Please keep the pictures out and write out exactly the lines from the first in the data below through the one containing "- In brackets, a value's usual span", both included.

→ Data under study

= = = = = = =

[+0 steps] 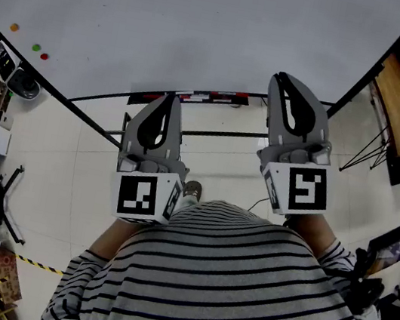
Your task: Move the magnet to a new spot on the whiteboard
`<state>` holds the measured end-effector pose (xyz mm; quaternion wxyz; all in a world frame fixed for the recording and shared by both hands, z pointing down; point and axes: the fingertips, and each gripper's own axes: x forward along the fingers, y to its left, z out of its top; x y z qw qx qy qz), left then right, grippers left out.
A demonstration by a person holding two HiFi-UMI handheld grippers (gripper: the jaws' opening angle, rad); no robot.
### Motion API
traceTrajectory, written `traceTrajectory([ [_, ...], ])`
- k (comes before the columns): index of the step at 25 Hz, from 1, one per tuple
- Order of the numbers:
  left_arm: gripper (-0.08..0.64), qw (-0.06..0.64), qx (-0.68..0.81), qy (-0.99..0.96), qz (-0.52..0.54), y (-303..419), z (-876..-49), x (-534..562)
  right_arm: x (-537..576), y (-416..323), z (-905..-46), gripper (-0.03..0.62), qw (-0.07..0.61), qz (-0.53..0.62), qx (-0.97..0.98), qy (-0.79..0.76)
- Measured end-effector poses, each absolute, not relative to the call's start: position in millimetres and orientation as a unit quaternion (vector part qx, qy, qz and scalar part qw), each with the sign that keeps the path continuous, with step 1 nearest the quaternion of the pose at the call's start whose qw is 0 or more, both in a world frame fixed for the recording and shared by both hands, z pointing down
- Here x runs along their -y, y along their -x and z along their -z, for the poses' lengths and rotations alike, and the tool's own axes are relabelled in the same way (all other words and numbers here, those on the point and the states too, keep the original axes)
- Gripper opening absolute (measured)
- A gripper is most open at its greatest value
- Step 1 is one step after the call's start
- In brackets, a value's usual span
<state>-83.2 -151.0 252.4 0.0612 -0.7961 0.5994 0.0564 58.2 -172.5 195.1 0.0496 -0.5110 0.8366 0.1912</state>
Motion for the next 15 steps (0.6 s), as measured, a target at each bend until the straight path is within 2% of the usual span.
traceTrajectory([
  [7, 0.015, 0.070, -0.591, 0.801, -0.060, 137.8, -232.2, 222.3, 258.1, 0.4, -161.5, 0.101, 0.031, -0.254, -0.814, 0.521],
  [15, 0.015, 0.076, -0.598, 0.796, -0.057, 190.0, -230.8, 279.6, 350.5, 23.4, -154.3, 0.150, 0.000, -0.278, -0.771, 0.572],
])
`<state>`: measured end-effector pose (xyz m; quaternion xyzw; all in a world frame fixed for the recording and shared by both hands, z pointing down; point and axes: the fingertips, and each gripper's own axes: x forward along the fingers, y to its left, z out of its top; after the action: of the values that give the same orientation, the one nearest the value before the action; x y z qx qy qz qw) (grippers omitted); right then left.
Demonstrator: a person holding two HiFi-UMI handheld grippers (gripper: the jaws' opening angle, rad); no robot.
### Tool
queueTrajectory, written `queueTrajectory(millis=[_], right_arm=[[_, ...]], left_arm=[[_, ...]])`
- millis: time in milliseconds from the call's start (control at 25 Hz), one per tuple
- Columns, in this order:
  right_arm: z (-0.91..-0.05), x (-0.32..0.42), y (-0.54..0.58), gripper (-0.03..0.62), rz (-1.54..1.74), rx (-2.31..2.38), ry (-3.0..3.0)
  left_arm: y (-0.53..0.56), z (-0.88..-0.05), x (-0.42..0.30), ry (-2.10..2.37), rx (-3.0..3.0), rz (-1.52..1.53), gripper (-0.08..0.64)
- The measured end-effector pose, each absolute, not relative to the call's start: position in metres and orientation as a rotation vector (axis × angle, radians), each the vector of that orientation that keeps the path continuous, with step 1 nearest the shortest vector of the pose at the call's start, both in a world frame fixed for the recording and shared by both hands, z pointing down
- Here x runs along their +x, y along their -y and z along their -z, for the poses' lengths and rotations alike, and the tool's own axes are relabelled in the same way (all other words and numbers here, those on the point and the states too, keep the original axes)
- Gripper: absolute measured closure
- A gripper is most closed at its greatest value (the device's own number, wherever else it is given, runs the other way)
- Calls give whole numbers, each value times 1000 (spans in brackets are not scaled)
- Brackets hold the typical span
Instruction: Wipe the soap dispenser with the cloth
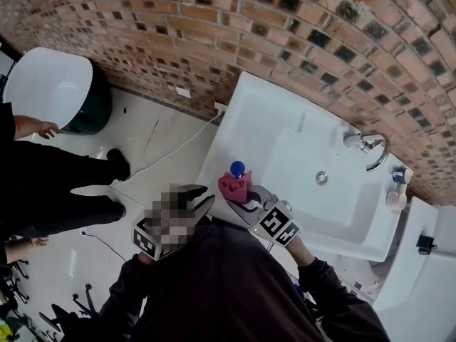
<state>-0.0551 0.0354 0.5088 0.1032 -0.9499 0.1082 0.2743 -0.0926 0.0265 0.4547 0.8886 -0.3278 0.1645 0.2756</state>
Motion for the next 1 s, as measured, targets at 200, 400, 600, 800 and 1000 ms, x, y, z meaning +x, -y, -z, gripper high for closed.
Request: queueTrajectory(millis=[200,400,600,800,1000], right_arm=[[-529,-51,-33,523,-410,311,2565],[-560,-47,-33,523,-522,314,2523],[-598,-47,-33,523,-726,300,2442],[-626,-51,-31,523,-991,292,2327],[-601,-48,-41,523,-938,229,2380]], left_arm=[[-27,-457,-98,893,2374,-475,463],[-30,-456,-101,911,2366,-478,463],[-32,-456,-103,922,2358,-478,463],[-33,-459,-100,908,2359,-489,462],[-24,-477,-90,878,2365,-553,442]])
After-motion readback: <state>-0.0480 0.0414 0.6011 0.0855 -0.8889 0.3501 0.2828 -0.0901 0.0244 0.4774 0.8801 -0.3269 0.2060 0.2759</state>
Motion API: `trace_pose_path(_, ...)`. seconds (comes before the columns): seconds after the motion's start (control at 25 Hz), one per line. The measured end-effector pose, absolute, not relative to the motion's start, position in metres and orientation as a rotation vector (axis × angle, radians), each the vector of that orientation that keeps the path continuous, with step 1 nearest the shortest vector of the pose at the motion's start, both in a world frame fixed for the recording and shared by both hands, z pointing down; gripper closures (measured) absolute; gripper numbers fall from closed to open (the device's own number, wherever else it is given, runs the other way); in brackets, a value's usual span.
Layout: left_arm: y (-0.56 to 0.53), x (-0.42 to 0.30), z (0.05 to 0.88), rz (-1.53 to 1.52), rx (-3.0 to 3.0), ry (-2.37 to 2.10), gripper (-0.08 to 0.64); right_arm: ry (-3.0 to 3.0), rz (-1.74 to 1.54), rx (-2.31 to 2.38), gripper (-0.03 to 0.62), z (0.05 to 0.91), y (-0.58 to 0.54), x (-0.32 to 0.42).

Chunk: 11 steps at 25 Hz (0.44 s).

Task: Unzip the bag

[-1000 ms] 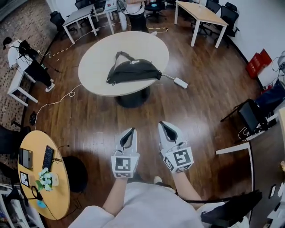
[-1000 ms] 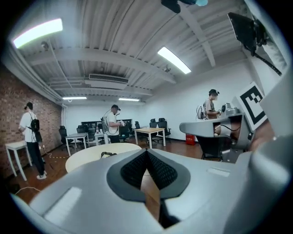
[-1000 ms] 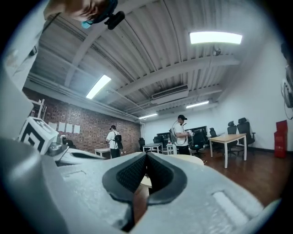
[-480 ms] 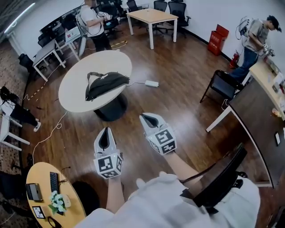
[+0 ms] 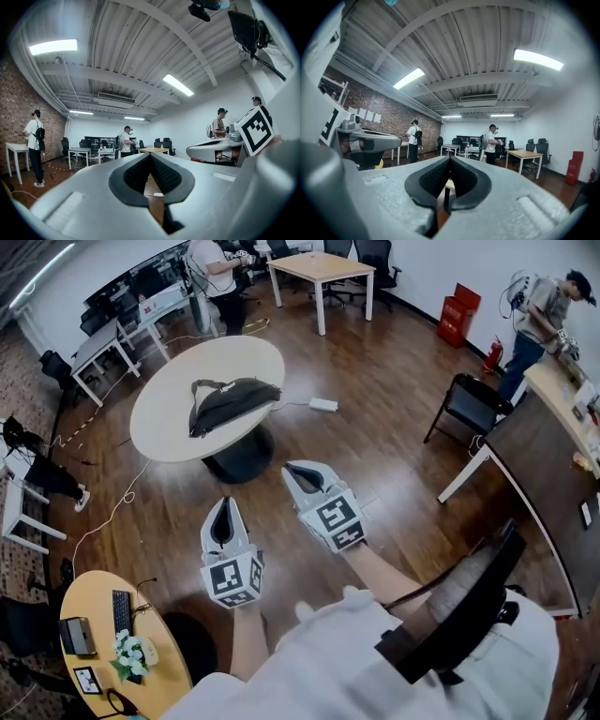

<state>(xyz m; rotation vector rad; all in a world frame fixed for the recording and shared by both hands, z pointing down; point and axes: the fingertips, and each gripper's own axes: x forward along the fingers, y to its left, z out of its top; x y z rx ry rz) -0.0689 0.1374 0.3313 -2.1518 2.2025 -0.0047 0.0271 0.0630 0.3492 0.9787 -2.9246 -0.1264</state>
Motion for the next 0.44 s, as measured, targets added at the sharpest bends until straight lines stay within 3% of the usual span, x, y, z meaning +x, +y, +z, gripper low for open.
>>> trace_pose_path(0.44,0.167,-0.122,0.332,0.084,-2.127,2.273,0.543,-2.88,-0.123,0.937,0.601,0.362,0.085,-0.019)
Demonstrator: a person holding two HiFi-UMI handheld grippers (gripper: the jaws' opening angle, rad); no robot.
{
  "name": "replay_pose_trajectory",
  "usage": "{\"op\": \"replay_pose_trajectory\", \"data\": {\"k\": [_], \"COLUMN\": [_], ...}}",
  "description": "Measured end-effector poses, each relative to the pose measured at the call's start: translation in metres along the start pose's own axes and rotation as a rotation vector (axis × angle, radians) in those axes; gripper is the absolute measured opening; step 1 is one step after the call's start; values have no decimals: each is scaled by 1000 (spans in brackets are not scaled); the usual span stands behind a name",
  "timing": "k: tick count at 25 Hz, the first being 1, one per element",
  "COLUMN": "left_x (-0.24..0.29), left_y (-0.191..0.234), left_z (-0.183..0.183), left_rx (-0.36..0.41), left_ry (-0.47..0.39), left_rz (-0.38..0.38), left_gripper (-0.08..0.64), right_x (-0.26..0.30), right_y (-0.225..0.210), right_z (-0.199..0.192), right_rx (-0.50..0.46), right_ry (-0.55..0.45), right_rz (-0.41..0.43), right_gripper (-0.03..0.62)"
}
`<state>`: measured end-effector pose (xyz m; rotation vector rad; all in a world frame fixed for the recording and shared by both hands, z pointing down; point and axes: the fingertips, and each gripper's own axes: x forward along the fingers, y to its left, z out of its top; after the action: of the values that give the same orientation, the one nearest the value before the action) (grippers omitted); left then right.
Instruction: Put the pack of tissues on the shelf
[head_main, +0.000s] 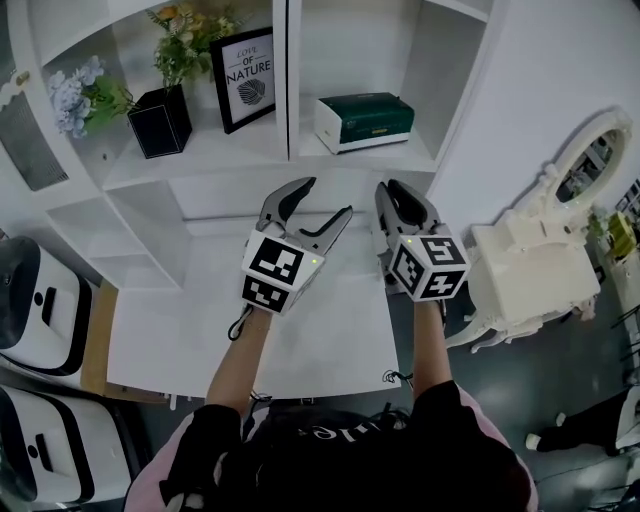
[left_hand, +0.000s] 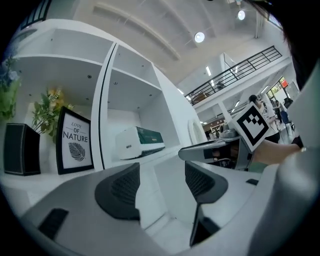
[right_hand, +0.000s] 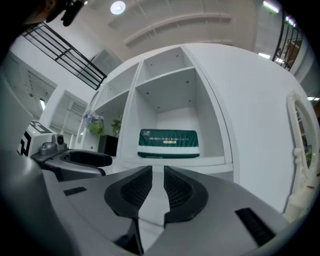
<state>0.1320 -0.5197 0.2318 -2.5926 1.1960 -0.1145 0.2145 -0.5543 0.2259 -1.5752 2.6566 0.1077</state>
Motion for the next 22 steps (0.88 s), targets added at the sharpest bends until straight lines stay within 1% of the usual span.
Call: {"op": "replay_pose_trajectory", "data": {"k": [3, 6, 12, 15, 22], "left_x": [-15, -30, -63, -82, -133], "left_y": [-18, -42, -87, -114, -162], "left_z": [-19, -37, -73, -87, -113], "left_rx": [-16, -32, -108, -128, -195], "left_ry": [24, 62, 128, 163, 198], "left_rz": [-2, -32, -54, -70, -46], "left_gripper": [293, 293, 293, 293, 293], "right_x": [-19, -37, -79, -104, -160], "right_y": [17, 32, 55, 67, 97], "right_z": [-22, -47, -91, -111, -147], "right_rx": [17, 47, 97, 118, 161], "right_ry": [34, 73, 146, 181, 239], "right_rz": [30, 49, 77, 94, 141], "right_gripper": [81, 81, 81, 81, 81]}}
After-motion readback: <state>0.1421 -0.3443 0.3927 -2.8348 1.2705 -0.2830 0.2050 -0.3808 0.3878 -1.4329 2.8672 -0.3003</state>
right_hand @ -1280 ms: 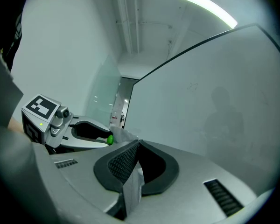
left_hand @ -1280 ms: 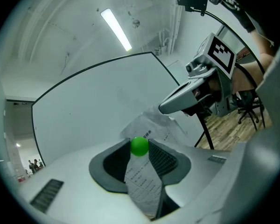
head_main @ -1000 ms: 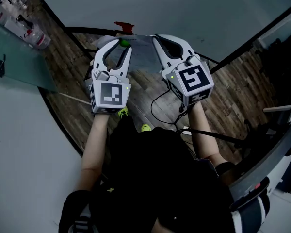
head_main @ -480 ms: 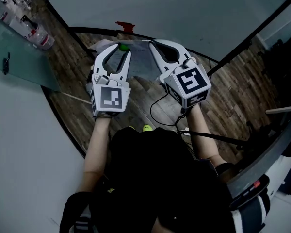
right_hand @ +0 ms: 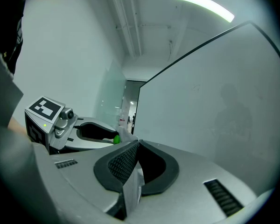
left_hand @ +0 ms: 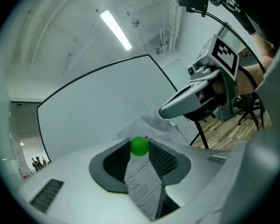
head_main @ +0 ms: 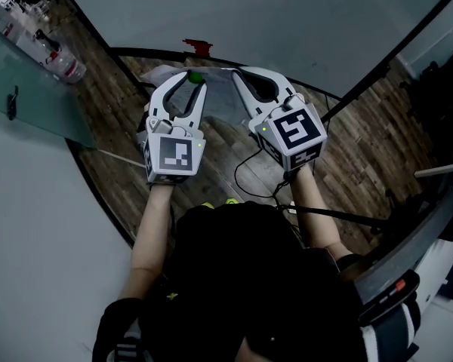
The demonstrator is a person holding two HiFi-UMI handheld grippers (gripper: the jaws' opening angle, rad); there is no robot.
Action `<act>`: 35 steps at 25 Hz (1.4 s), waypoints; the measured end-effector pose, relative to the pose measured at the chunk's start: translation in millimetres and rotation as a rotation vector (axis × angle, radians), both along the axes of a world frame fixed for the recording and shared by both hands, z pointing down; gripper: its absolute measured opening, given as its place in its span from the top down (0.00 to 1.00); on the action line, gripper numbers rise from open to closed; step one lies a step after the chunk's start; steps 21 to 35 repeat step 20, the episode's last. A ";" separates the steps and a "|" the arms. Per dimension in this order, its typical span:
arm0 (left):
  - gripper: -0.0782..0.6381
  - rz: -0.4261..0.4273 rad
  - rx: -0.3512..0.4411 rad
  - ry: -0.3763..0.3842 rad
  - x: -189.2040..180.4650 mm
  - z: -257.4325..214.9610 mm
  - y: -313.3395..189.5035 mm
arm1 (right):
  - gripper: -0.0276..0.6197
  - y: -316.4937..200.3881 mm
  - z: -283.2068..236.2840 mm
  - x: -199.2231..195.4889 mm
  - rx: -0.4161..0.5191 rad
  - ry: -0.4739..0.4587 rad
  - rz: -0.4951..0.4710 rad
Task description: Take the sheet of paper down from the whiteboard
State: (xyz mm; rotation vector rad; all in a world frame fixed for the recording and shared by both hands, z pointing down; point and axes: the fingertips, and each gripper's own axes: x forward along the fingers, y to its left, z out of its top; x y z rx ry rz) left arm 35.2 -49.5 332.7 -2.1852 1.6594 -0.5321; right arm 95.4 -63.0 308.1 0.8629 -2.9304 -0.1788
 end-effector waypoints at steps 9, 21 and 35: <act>0.72 0.006 0.003 0.002 0.0 -2.9 1.7 | 0.94 0.7 -4.7 0.1 0.012 -0.003 0.006; 0.72 0.001 0.009 -0.002 -1.8 -0.7 1.9 | 0.94 1.5 -0.8 -0.5 0.011 0.000 0.002; 0.72 0.001 0.009 -0.002 -1.8 -0.7 1.9 | 0.94 1.5 -0.8 -0.5 0.011 0.000 0.002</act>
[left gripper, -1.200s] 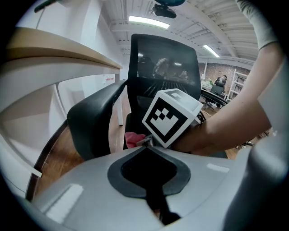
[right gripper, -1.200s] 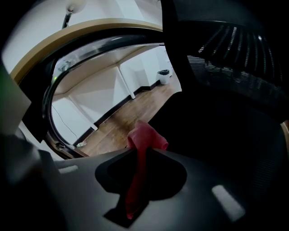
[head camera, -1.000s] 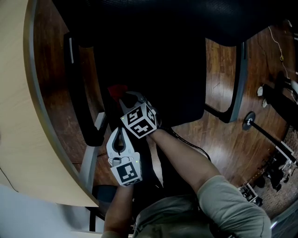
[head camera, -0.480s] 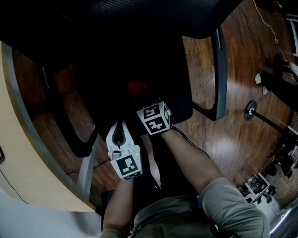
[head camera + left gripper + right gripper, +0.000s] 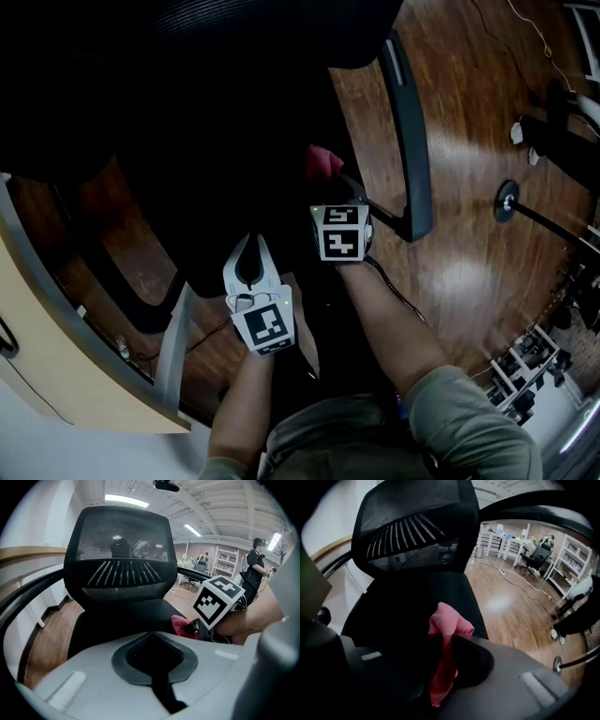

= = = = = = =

→ Problem solution
[+0 steps] 
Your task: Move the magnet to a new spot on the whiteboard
`<state>` holds the measured end-effector pose (xyz mm; quaternion wxyz; all in a world frame fixed for the recording and shared by both hands, z pointing down; point and axes: the fingertips, and each gripper's own axes: x forward along the fingers, y to its left, z out of its top; x y z qw qx qy qz), left then right, grippers left out.
A demonstration by a person holding two HiFi-UMI handheld grippers (gripper: the jaws' opening angle, rad); no robot.
### Motion API
traceTrajectory, written `traceTrajectory([ [_, ...], ])`
- k (comes before the columns): index of the step at 25 Hz, from 1, one per tuple
- Order of the numbers:
  left_arm: gripper (-0.08..0.64), qw (-0.06..0.64), qx (-0.68..0.81), qy (-0.99..0.96), qz (-0.52..0.54), y (-303..419), z (-876..-49), x (-534..562)
  right_arm: x (-537..576), y (-416..323), z (-905..-46), gripper (-0.03..0.62), qw (-0.07..0.61), qz (-0.53..0.62), qx (-0.97..0.98), qy (-0.79..0.76)
- Measured end-effector poses, each absolute, not relative to the call's start: position in millimetres and orientation as a unit quaternion (vector part qx, qy, qz and scalar part qw), each with the sign that keeps the path continuous, with step 1 nearest the quaternion of the pose at the call's start whose qw is 0 or more, both in a world frame fixed for the recording and shared by both hands, z pointing down
- Here x runs along their -y, y along their -x and z along their -z, for the poses' lengths and rotations alike, and the tool's own axes are relabelled in the same way (all other words and numbers here, those on the point and the states too, keep the original axes)
- Gripper opening absolute (measured)
- A gripper is most open at its greatest value
- Step 1 is one step after the call's start
- In brackets, a value's usual span

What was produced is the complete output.